GDZIE SIĘ OBECNIE ZNAJDUJESZ?
W całej Polsce. W pociągach, w sklepach, na zimnie.
JAK OBECNIE WYGLĄDASZ?
Dobrze, bo ćwiczę mięśnie.
CO CZYTASZ?
Hans Christian Kirsch "Poeci pokolenia beatników".
CZEGO SŁUCHASZ?
Pansonic, Simple Minds, Ewy Demarczyk i Davida Sylviana.

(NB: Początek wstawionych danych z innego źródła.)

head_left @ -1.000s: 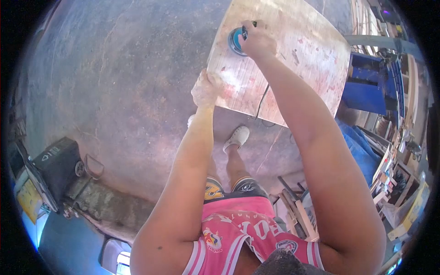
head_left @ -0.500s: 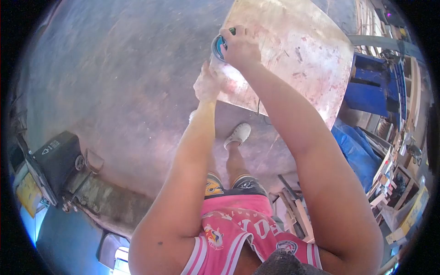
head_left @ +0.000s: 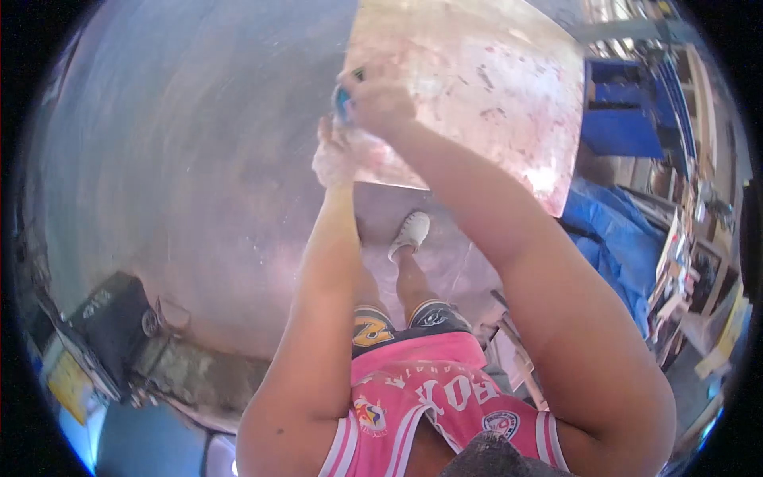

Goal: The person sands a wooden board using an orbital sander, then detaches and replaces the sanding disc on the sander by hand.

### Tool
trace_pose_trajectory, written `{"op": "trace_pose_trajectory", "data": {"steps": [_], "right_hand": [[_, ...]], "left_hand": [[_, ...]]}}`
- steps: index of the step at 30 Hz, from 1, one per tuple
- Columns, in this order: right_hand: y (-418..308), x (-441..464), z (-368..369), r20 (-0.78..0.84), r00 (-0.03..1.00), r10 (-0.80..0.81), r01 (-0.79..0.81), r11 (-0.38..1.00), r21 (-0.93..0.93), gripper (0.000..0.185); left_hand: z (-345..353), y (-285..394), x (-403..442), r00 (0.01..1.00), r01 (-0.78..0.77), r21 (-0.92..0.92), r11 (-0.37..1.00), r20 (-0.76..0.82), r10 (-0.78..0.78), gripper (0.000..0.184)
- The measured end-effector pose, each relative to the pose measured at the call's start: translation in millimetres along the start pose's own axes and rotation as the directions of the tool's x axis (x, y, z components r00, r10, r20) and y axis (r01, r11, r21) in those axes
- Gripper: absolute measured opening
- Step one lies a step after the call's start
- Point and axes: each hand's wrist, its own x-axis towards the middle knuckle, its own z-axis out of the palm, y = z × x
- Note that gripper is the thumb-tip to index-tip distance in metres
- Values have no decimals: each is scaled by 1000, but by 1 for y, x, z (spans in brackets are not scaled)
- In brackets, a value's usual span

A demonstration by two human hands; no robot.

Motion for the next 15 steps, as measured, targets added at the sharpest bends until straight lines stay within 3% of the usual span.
{"op": "trace_pose_trajectory", "data": {"steps": [2,5,9,11,15], "right_hand": [[-2,-3,3,33,999,43,-42,999,-23,42],[16,6,1,8,1000,2,-3,995,99,40],[56,28,-58,266,926,267,-271,962,-23,37],[98,20,-32,102,896,433,-440,896,62,42],[187,-25,-27,-46,829,557,-558,830,4,47]], "left_hand": [[-3,5,-1,1000,6,32,999,-1,-6,52],[-7,9,-1,998,53,68,996,31,-55,52],[9,-2,3,997,-61,12,998,-56,61,51],[7,-7,4,991,-103,41,994,-79,106,52],[3,-3,3,994,-99,28,995,-53,100,46]]}}
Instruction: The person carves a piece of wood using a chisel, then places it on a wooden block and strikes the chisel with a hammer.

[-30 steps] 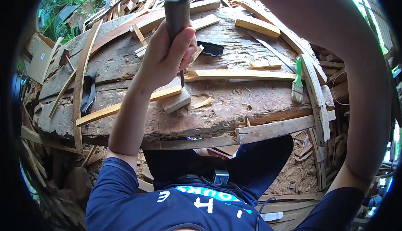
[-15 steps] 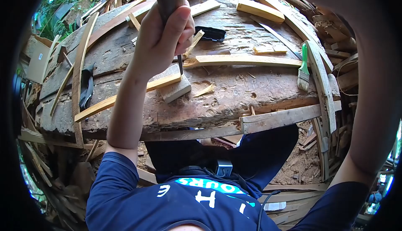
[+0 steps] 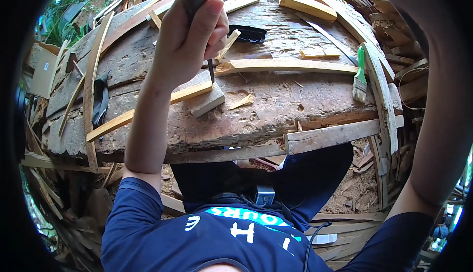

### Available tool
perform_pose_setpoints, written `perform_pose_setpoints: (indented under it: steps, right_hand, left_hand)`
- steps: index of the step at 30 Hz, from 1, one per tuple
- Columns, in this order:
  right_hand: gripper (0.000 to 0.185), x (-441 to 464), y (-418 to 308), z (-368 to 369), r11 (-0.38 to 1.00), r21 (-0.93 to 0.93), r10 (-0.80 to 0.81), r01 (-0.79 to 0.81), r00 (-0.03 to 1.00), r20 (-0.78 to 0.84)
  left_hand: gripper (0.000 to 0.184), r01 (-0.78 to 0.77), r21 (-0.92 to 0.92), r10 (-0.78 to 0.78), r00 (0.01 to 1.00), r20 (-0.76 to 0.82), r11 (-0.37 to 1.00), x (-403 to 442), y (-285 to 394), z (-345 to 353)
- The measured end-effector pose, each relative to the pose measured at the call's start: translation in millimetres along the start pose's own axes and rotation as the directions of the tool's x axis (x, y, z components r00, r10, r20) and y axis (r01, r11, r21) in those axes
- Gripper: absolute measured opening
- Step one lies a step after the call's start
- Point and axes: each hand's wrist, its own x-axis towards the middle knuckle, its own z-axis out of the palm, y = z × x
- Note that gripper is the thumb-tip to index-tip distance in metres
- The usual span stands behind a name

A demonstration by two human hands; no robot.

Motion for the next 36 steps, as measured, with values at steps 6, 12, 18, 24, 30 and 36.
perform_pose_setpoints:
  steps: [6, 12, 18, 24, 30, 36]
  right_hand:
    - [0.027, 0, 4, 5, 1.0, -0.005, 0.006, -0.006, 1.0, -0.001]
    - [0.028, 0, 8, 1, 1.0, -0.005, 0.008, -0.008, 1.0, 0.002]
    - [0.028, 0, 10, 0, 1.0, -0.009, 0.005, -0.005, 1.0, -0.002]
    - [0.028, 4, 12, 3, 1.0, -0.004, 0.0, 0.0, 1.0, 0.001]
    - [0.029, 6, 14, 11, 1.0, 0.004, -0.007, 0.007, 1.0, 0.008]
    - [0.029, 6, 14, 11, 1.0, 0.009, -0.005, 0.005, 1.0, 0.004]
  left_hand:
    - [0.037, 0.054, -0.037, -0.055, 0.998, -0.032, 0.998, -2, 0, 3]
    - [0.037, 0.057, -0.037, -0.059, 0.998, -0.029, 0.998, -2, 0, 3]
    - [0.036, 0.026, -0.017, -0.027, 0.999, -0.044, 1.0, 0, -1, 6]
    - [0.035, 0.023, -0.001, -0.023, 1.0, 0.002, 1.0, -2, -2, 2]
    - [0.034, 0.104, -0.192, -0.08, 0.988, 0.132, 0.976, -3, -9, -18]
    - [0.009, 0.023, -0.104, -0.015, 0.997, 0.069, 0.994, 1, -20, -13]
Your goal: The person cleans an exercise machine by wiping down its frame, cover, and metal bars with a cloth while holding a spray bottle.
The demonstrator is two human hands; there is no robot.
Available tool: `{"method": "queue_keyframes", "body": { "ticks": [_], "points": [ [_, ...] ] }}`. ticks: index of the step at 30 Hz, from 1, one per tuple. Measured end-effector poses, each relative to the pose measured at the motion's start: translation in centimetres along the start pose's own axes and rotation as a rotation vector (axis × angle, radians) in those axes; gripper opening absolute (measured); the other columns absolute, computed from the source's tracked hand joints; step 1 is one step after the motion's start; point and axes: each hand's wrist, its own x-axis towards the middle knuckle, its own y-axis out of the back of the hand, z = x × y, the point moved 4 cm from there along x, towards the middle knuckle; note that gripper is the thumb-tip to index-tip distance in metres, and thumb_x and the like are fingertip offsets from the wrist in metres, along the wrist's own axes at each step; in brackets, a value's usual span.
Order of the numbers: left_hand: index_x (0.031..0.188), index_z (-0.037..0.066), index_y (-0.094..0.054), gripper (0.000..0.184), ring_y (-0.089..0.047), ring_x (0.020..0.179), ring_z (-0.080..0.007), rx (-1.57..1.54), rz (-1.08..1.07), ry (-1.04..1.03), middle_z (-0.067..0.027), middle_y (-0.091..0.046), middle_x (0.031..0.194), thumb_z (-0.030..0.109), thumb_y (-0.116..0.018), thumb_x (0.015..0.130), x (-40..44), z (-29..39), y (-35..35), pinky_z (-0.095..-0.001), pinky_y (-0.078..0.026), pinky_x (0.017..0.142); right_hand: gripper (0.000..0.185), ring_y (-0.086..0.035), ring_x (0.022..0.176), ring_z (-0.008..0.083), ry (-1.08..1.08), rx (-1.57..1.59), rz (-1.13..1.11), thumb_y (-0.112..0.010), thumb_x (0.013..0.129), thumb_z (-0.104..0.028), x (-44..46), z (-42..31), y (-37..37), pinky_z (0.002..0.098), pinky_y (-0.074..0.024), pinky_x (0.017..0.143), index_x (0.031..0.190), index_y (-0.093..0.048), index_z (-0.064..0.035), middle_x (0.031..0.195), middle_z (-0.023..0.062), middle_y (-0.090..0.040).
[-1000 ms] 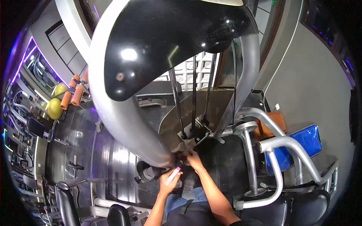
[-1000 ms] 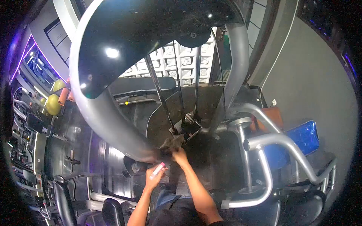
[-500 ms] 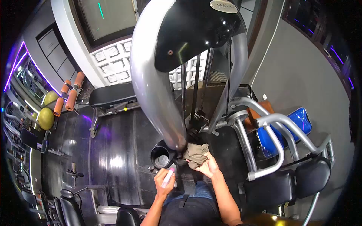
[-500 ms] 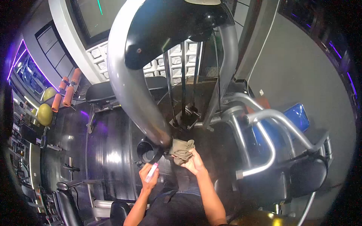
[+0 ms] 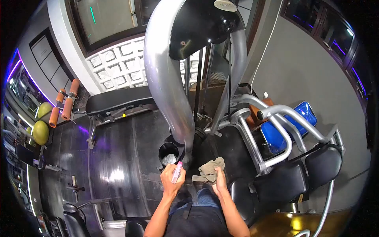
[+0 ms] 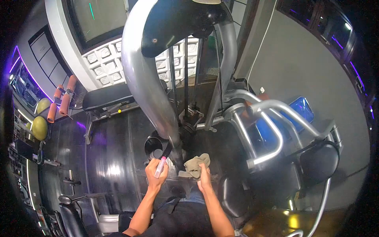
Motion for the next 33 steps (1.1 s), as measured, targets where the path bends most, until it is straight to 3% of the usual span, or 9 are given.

CO POCHŁANIA NAJWIĘCEJ TWOJEGO CZASU?
Nic.
SKĄD W TWOIM ŻYCIU SZTUKA?
Zewsząd.
CZY OD RAZU WIEDZIAŁEŚ, ŻE CHCESZ ROBIĆ TO CO ROBISZ?
TAK.
CZY INNYM ŁATWO ZROZUMIEĆ TO, CO CHCESZ PRZEKAZAĆ?
Trudno im nie rozumieć. Wymuszam rozumienie.
JAKIE WYZWANIA WIĄŻĄ SIĘ Z TWOJĄ PRACĄ?
Wszystkie wyzwania Świata.
CZY JEST KTOŚ KOGO NAZYWASZ WZOREM, MISTRZEM LUB COŚ CO MOŻNA NAZWAĆ PUnKTEM ODNIESIENIA?
Nie.
Z CZEGO JESTEŚ NAJBARDZIEJ DUMNY?
Z niektórych koleżanek i kolegów. Dumny jestem jak idę z nimi ulicą. Bo są piękni.
CZY WRACASZ DO SWOICH POCZĄTKÓW I ROZUMIESZ WŁASNE, DAWNE WYBORY?
Tak. Wracam i rozumiem, a potem znowu wracam i inaczej rozumiem i tak w kółko aż do zmęczenia. Odpoczynek i znowu.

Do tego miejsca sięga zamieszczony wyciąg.